EXERCISE AIM: Output a faithful copy of the entries, every picture removed.

** SOURCE MATERIAL follows **

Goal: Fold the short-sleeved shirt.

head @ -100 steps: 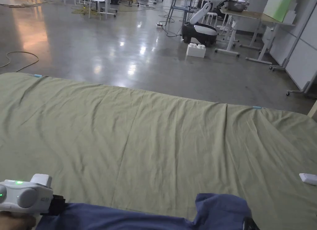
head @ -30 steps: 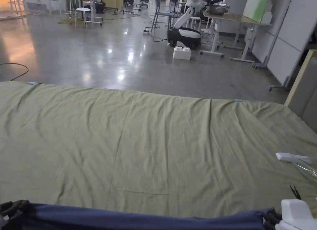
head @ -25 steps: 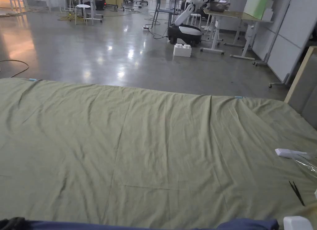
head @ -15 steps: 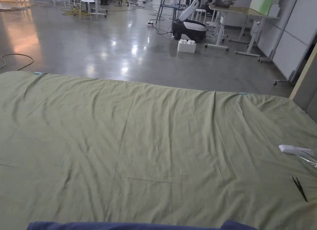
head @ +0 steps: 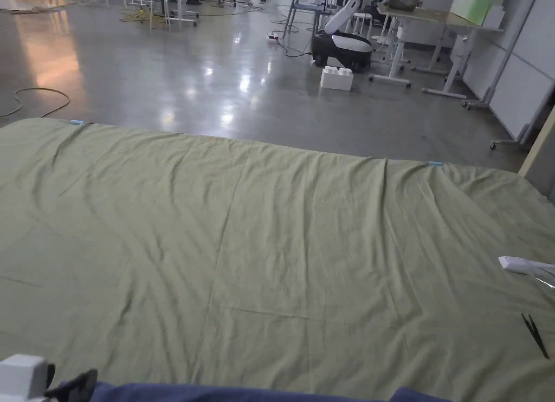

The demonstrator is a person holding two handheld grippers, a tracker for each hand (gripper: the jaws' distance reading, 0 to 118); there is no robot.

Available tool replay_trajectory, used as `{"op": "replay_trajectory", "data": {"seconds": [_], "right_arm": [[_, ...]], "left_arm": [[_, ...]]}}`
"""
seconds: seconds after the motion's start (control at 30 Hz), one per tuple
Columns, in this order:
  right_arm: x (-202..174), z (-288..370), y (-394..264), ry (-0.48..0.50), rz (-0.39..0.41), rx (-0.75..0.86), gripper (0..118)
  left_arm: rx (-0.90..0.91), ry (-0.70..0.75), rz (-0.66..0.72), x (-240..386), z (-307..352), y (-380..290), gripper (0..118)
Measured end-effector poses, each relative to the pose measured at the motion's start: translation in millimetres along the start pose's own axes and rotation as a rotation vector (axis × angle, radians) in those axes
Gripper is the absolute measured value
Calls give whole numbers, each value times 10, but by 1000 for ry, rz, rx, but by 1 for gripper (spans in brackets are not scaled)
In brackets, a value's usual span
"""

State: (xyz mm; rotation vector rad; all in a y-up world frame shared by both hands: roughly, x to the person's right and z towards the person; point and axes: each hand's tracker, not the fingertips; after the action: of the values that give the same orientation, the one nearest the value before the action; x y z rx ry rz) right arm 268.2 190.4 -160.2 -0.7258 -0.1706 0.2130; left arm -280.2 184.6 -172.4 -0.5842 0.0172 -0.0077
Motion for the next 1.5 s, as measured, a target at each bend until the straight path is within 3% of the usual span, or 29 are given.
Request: {"op": "replay_trajectory", "data": {"seconds": [0.2,0.33,0.47,0.57,0.7,0.87,1.17,1.5], "right_arm": [[-287,135,422,-7,-76,323,72],[-490,212,642,-81,-29,396,72],[-533,279,721,-13,-93,461,64],[-587,336,802,-5,-110,534,45],[-709,401,911,11,-143,645,7],[-884,430,1000,24,-133,730,3],[-961,436,1081,37,-151,739,3],[-933,352,1072,85,-111,713,3]], "left_arm": [[254,98,-31,497,66,459,54],[297,59,-27,695,4,653,54],[339,26,-43,832,12,738,53],[367,37,-40,902,20,787,51],[412,67,-25,990,19,859,16],[445,63,1,1082,114,939,3],[433,67,-17,1039,249,1006,3],[125,11,61,0,33,493,3]]}}
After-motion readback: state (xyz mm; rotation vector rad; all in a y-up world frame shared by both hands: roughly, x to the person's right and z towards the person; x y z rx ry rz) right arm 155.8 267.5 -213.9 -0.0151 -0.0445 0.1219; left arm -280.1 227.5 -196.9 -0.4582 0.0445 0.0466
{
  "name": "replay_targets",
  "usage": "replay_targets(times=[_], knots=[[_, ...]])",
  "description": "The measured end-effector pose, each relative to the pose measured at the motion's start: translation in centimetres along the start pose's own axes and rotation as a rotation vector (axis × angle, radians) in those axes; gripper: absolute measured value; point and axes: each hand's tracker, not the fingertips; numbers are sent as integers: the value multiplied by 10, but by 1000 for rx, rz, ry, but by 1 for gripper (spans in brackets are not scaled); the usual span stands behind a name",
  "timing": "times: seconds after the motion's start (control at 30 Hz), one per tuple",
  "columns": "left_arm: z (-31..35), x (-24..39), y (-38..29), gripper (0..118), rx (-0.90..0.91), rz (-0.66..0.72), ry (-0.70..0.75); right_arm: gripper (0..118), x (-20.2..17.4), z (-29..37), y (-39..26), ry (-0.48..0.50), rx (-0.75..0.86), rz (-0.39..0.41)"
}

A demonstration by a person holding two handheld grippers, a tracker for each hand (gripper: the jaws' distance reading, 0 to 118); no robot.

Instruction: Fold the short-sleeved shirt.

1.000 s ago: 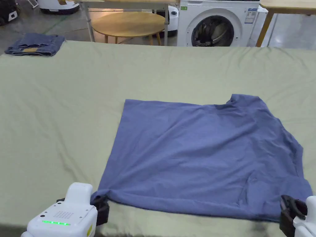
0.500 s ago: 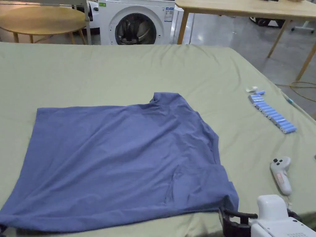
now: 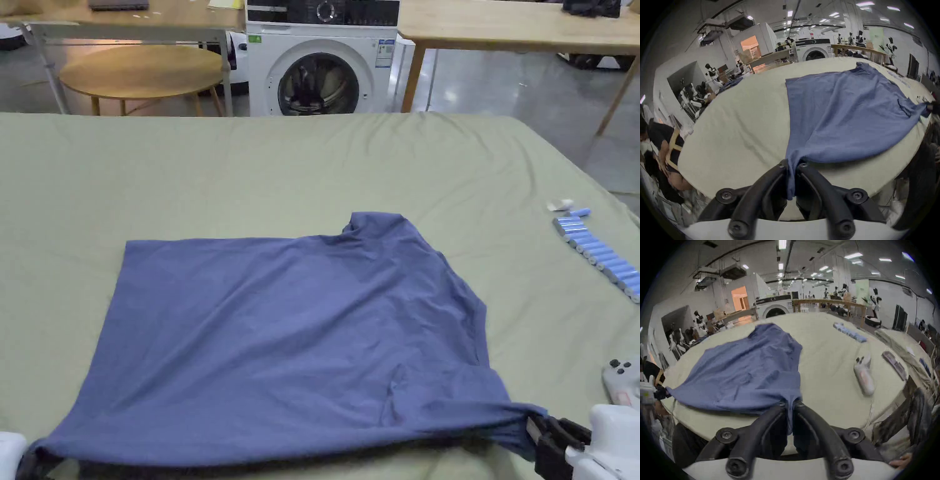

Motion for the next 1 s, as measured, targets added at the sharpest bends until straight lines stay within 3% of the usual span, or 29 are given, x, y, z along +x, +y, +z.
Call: replay_targets(times=[0.07,0.23,0.4,0.53,0.67,0.7,0.73,0.77,0.8,0.83,1.0], knots=[[0,-2,21,2,18,-60,30,3,-7,-1,28,-6,25,29],[-41,-15,78,2,-8,-59,6,3,-24,-45,97,-17,44,111],[-127,-26,116,2,-150,121,-86,3,-39,-137,125,-63,0,182],[-169,-18,125,2,-250,169,-126,3,-43,-190,114,-81,-96,190],[-151,-23,122,2,-188,228,-135,7,-37,-179,103,-54,-68,144],[-142,-25,121,10,-174,242,-143,39,-34,-172,102,-46,-61,118],[-130,-25,120,30,-160,240,-124,79,-34,-160,101,-23,-68,92],[-116,-24,118,63,-107,237,-94,106,-35,-148,100,-5,-62,87],[-100,-22,115,98,-43,245,-69,112,-40,-131,97,12,-5,74],[-81,-18,111,106,25,248,-70,111,-49,-113,94,5,48,88],[-26,26,74,107,170,212,-107,108,-104,-48,65,100,171,105]])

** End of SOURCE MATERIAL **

EXPECTED ANSWER:
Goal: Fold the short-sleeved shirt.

head @ -100 steps: 
head @ -30 steps: 
head @ -25 steps: 
head @ -15 steps: 
head @ +0 steps: 

The demonstrator is a person holding two handheld grippers, a tracker for each hand (gripper: the jaws' distance reading, 0 to 118); there is no robot.

Available tool replay_trajectory, used as `{"op": "replay_trajectory", "data": {"seconds": [_], "right_arm": [[_, ...]], "left_arm": [[_, ...]]}}`
"""
seconds: seconds after the motion's start (control at 30 Hz), one per tuple
Columns, in this order:
  right_arm: x (-202..174), z (-288..370), y (-394..264), ry (-0.48..0.50), rz (-0.39..0.41), rx (-0.75..0.86), gripper (0..118)
  left_arm: rx (-0.90..0.91), ry (-0.70..0.75), rz (-0.66..0.72), x (-240..386), z (-307..352), y (-380..290), gripper (0..118)
Measured end-effector poses, each relative to the pose measured at the motion's start: translation in millimetres along the start pose's own axes and rotation as a rotation vector (axis × angle, radians) in those axes
Gripper is the absolute measured value
Calls give whole numbers, each value times 10, but by 1000 for ry, rz, rx, but by 1 for gripper (spans in brackets are not scaled)
In brackets, a value's usual span
"""

State: (xyz mm; rotation vector rad; all in a y-up world frame shared by both hands: roughly, x to the person's right and z towards the person; point and axes: each hand's tracker, not the fingertips; after the action: of the values that give the same orientation, the one nearest the value before the action; x y z rx ry rz) right arm 268.2 190.4 -160.2 -0.7258 -0.1706 0.2130; left arm -280.2 184.6 -172.4 -0.5842 0.0172 -0.0077
Motion for the next 1.5 s, as measured, a target at each bend until the straight path is within 3% of the usual span, or 29 are given.
Request: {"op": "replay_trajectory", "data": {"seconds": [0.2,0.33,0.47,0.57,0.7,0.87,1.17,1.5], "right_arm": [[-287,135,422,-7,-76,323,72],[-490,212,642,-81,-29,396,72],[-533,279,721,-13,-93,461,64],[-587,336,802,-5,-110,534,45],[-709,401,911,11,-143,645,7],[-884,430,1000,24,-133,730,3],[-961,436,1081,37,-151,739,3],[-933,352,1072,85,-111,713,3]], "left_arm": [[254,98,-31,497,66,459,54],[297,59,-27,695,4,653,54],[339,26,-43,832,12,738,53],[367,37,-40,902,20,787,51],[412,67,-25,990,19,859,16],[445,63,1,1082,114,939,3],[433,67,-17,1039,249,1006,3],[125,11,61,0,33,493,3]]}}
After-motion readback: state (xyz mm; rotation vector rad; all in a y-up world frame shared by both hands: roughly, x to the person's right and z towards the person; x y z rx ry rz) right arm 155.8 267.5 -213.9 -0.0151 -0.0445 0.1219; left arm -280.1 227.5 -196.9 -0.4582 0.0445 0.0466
{
  "name": "replay_targets",
  "usage": "replay_targets(times=[_], knots=[[_, ...]])",
  "description": "The measured end-effector pose, each relative to the pose measured at the motion's start: translation in centimetres along the start pose's own axes and rotation as a rotation vector (axis × angle, radians) in those axes; gripper: absolute measured value; point and axes: each hand's tracker, not the fingertips; numbers are sent as integers: the value multiplied by 10, but by 1000 for rx, rz, ry, but by 1 for gripper (spans in brackets are not scaled); the usual span stands behind a name",
  "timing": "times: seconds after the motion's start (control at 30 Hz), one per tuple",
  "columns": "left_arm: z (-31..35), x (-24..39), y (-38..29), gripper (0..118), rx (-0.90..0.91), rz (-0.66..0.72), ry (-0.70..0.75); right_arm: gripper (0..118), x (-20.2..17.4), z (-29..37), y (-39..26), ry (-0.48..0.50), rx (-0.75..0.86), rz (-0.39..0.41)"
}

A demonstration by a person holding two handheld grippers, a tracker for each hand (gripper: the jaws' distance reading, 0 to 118); no robot.

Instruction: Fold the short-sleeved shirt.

1.000 s ago: 
0.500 s ago: 
now: 

Motion for the next 1 s, as measured, targets added at the sharpest bends until straight lines stay within 3% of the usual span, or 29 are given, x, y, z along +x, +y, +z.
Call: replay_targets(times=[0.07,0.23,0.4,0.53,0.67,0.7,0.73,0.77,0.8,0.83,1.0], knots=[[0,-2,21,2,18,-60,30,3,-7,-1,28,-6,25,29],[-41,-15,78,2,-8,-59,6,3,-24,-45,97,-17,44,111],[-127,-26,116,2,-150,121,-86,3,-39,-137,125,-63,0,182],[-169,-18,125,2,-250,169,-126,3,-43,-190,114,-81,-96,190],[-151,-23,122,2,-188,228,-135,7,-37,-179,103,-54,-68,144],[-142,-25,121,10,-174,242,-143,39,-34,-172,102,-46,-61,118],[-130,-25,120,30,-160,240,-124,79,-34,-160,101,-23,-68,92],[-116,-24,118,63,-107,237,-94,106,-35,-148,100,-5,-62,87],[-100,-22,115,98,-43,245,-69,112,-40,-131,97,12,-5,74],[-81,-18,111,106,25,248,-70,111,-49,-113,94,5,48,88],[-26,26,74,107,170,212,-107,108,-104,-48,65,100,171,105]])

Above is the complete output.